Man kann darin einen Erzähltrick sehen, die Vorspiegelung einer Erzählform, die es so nicht geben kann. Warum sollte ein Autor das tun? Die Antwort erscheint einfach: weil es die Lektüreerwartung und damit die Lektüre und damit die Erzählform selbst verändert, soweit sie die Lektüre zugänglich macht. Kaleidoskopische Erzählungen sind kaleidoskopische Erzählungen, wenn die Autor sie so nennt. Die Antwort auf die Frage, worin der kaleidoskopische Charakter der Erzählungen besteht, wird an die Lektüre zurückgereicht, die Antwort liegt im Auge des Betrachters. Man hat es also mit einer Leseanweisung zu tun, die möglicherweise leer ist: Lese so, dass das Gelesene dir wie eines (oder eine Folge) der Bilder erscheint, die du von Kaleidoskopen her kennst. Selbst darin kann sich der Leser nicht sicher sein.
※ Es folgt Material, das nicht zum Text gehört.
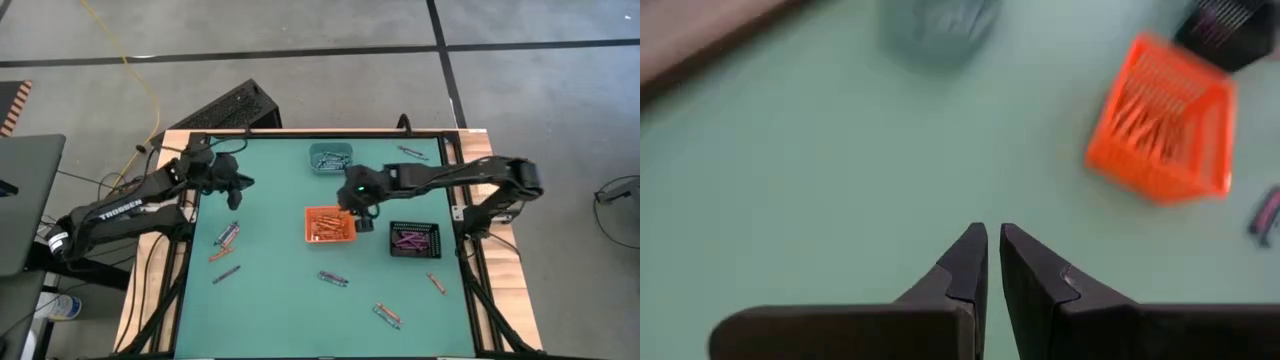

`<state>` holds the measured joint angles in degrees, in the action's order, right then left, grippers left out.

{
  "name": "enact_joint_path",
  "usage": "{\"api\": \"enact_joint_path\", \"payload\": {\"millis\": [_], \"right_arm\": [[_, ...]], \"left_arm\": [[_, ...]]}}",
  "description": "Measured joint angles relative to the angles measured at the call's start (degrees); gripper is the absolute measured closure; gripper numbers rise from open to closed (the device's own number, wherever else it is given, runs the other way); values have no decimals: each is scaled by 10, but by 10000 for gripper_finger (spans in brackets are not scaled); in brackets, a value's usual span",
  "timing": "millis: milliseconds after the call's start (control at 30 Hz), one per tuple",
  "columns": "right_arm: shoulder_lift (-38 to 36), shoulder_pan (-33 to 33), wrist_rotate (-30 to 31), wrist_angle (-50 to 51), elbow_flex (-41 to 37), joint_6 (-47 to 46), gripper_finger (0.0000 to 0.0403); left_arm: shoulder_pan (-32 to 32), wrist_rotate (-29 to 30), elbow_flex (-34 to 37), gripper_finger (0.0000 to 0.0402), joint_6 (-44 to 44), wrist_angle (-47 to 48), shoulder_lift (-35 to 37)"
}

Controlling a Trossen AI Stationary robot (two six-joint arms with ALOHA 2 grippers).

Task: Sort crayons
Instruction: Put the blue crayon into the blue bin

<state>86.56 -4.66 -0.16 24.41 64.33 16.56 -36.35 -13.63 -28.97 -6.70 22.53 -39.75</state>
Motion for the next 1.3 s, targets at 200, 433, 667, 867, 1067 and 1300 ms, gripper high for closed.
{"api": "enact_joint_path", "payload": {"millis": [200, 433, 667, 867, 1067, 1300], "right_arm": [[-61, -7, 0, -103, -87, 10, 311], [-67, -12, 0, -128, -103, 35, 311], [-57, -19, 0, -142, -103, 46, 311], [-57, -19, -1, -142, -103, 45, 311], [-57, -18, -1, -136, -103, 39, 311], [-57, -19, -1, -135, -103, 39, 311]], "left_arm": [[21, 25, -8, 382, -91, 145, -4], [100, 21, -7, 382, -199, 213, -54], [162, 42, -7, 382, -284, 316, -132], [175, 55, -7, 380, -277, 299, -184], [186, 69, -7, 354, -266, 293, -231], [186, 70, -7, 314, -255, 268, -254]]}}
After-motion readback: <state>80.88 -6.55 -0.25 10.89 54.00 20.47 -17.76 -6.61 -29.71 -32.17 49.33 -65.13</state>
Ebenso gut könnte der Titel andeuten, dass der Autor sich schreibend der Technik des Kaleidoskops bedient hat – eine Aussage, die wiederum zu schwer fassbaren Analogien führt, da ein kaleidoskopisches Schreiben im Wortsinn nur schwer vorstellbar ist, jedenfalls angesichts ›wohlgeformter‹ Erzählungen, die mehr und anderes vom Erzähler verlangen als mechanisches Spiegeln und Schütteln.